Excerpt taken From:

A Concise History of Canadian Painting – Third Edition
Written by Dennis Reid

One more painter who first emerged in the seventies must be mentioned. BEN WOOLFITT (b. 1946) is from Oxbow, Saskatchewan, and moved to Toronto in 1965 to enroll in York University. He dropped out after a year ad became interested in the local art scene and what he saw on visits to New York. His only real training was in intense creative workshops he encountered in 1969 after joining Therafields, a semi-co-operative psychotherapeutic organization in Toronto. His painting was inspired by the leading colour-field painters of the day, and from the beginning he used tools such as sponges and paint rollers to apply acrylic paint.
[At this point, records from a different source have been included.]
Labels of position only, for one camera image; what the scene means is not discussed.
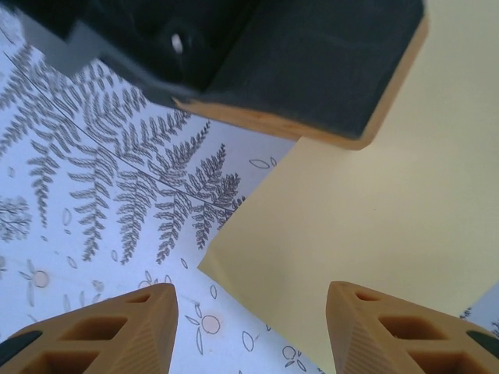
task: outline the wooden edge
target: wooden edge
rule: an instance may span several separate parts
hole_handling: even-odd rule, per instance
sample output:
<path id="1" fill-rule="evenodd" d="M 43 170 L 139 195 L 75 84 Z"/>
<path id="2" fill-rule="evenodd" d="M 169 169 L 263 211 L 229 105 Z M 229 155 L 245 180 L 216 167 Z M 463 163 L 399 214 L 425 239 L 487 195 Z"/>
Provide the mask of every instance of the wooden edge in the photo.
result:
<path id="1" fill-rule="evenodd" d="M 331 143 L 348 150 L 361 150 L 371 144 L 380 129 L 419 50 L 423 46 L 424 40 L 428 34 L 428 29 L 428 18 L 425 14 L 360 139 L 353 140 L 344 138 L 271 113 L 231 107 L 226 104 L 204 103 L 201 101 L 182 103 L 175 98 L 173 98 L 173 101 L 179 109 L 184 111 L 220 122 L 227 122 L 245 129 L 293 140 L 298 140 L 301 136 L 305 136 L 307 138 Z"/>

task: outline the orange plastic part
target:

Olga Korper gave him a show at her Gallery O in October 1974, and he showed with her again in 1976 and in the spring of 1977. He had opened a painting school in 1972, Woolfitt’s School of Contemporary Painting, which ran until 1979; had started another business, Woolfitt’s Art Supplies, the year before; and increasingly turned to working on paper during the limited time now had in the studio. Exhibitions fell right off during the eighties and nineties. He purchased a large property on Queen Street West in 1997 to house his growing art supplies business and was able to fit inn an ample studio as well. He began working with a trowel to manipulate large quantities of acrylic paint on canvas and also experimented with layering paint on a flat canvas over extended periods of time to build up a rich, complexly hued and toned surface. He moved quickly from strength to strength, and by the end of the decade he clearly was one of the procedural painters in Toronto whose work has to be seen.